Paroles du fondateur - Quatrième partie

(D'après le Mémorandum paru – en anglais – dans le journal de l'Aïkikaï «The Aïkido» en 1988.

I
Les principaux composants de la pratique (keiko) de l'aïkido sont les exercices mettant en œuvre le Ki et le principe de Tanren (tanren ho)*.
Le type le plus extrême de pratique du ki est le véritable duel à mort. Originellement, la compétition que l'on rencontre dans la plupart des sports est absente des budo. La raison en est que dans les budo une compétition entraîne inévitablement un risque de blessures graves ou de mort. Qui plus est, rechercher le combat est une grande faute, car blesser quelqu'un mortellement est le crime le plus grave que l'on puisse commettre.

Au Japon, depuis les temps les plus reculés, le principe directeur du budo est d'éviter de blesser ou de tuer son adversaire. Le véritable budo est la voie de la grande harmonie et la purification du corps et de l'esprit (misogi). En d'autres termes, le budo est régi par le principe qu'avant de pouvoir agir sur l'ordre de la Terre et du Ciel, on doit se corriger soi-même et se plier aux Dix mille choses. C'est pourquoi je suis particulièrement attristé par l'enseignement de ceux qui ignorent le vrai budo dont je parle et qui sont tombés dans les formes militaristes des arts martiaux qui se sont développés plus tard dans l'histoire de notre pays.




II
Nombreux sont ceux qui pensent que je n'ai jamais perdu ni connu d'échecs. Ce n'est pas vrai ; en vérité j'ai connu de nombreuses défaites dans le passé, causées la plupart par mon manque de cœur.
Une fois, je me suis rendu dans la préfecture de Kanagawa pour faire une démonstration d'aïki et enseigner aux forces de police locales. J'y ai été accueilli par mon partenaire, qui s'est trouvé être un professeur de judo de grande taille. Au cours de la démonstration, alors que j'essayais d'expliquer quelque chose, mon partenaire a résisté et je me suis blessé au poignet.

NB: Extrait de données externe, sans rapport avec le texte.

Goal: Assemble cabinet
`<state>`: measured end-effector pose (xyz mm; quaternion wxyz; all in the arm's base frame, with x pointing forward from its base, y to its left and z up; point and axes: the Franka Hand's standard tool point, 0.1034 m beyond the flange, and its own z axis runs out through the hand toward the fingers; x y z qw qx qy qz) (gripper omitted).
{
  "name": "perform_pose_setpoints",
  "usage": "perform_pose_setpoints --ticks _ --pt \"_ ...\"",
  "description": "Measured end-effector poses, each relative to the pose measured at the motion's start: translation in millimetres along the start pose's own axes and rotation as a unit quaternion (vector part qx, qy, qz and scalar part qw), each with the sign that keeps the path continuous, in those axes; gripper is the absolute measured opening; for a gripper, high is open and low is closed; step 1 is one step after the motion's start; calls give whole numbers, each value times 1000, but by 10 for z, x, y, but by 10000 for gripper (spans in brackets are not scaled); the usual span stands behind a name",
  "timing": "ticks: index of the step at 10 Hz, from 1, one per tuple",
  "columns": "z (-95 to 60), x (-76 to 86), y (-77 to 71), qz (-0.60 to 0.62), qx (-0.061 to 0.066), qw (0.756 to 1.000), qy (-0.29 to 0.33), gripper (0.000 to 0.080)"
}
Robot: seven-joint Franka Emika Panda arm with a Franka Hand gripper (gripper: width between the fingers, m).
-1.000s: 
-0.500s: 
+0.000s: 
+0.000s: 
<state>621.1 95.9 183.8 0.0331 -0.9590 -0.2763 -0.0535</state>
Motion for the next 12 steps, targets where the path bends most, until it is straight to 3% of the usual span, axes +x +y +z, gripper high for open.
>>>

La conséquence de cette expérience fut, néanmoins, de me donner une importante leçon spirituelle: ne pas agir contrairement à la Voie, et toujours persister dans l'amour de mon partenaire. C'est à la suite de cela que j'ai résolu d'adopter entièrement une attitude d'amour véritablement miséricordieux.
J'ai connu un autre échec dans le passé dans un petit village de pêcheurs où je m'étais arrêté au cours de mes voyages à travers le pays. J'y rencontrai un lutteur sumo amateur trapu : il faisait bien 1mètre 80 et pesait quelque 100 kilos. Aussitôt il me mit au défi de combattre avec lui, ce que j'acceptai. Je n'ai pas été battu, mais je fus incapable de le saisir à cause de la sueur qui rendait son corps extrêmement glissant.
Après un temps, nous commençâmes tous deux à nous fatiguer et c'est alors que je découvris la manière mystérieuse de maîtriser quelqu'un d'un seul doigt en manipulant son ki. C'est ainsi qu'est né le principe Aïki de Tanren.

Si vous regardez mon passé, vous constaterez que j'ai connu beaucoup d'échecs. Cependant, chaque échec m'a apporté une nouvelle leçon ou une nouvelle technique, dont la somme a été la réalisation de la Voie de l'Aïki. En plus de ces histoires, j'ai connu bien d'autres situations où se jouait la vie ou la mort, étant attaqué par des gens armés de bokken ou même de vrais sabres.

C'est ces expériences qui m'ont permis de suivre la voie du Shugyo** que je poursuis aujourd'hui encore.

* Tanren : c'est l'idée de forger et de polir le corps. Cette notion est aussi commune dans les écoles de karaté traditionnelles.
** Shugyo : discipline ascétique, entraînement physique intense.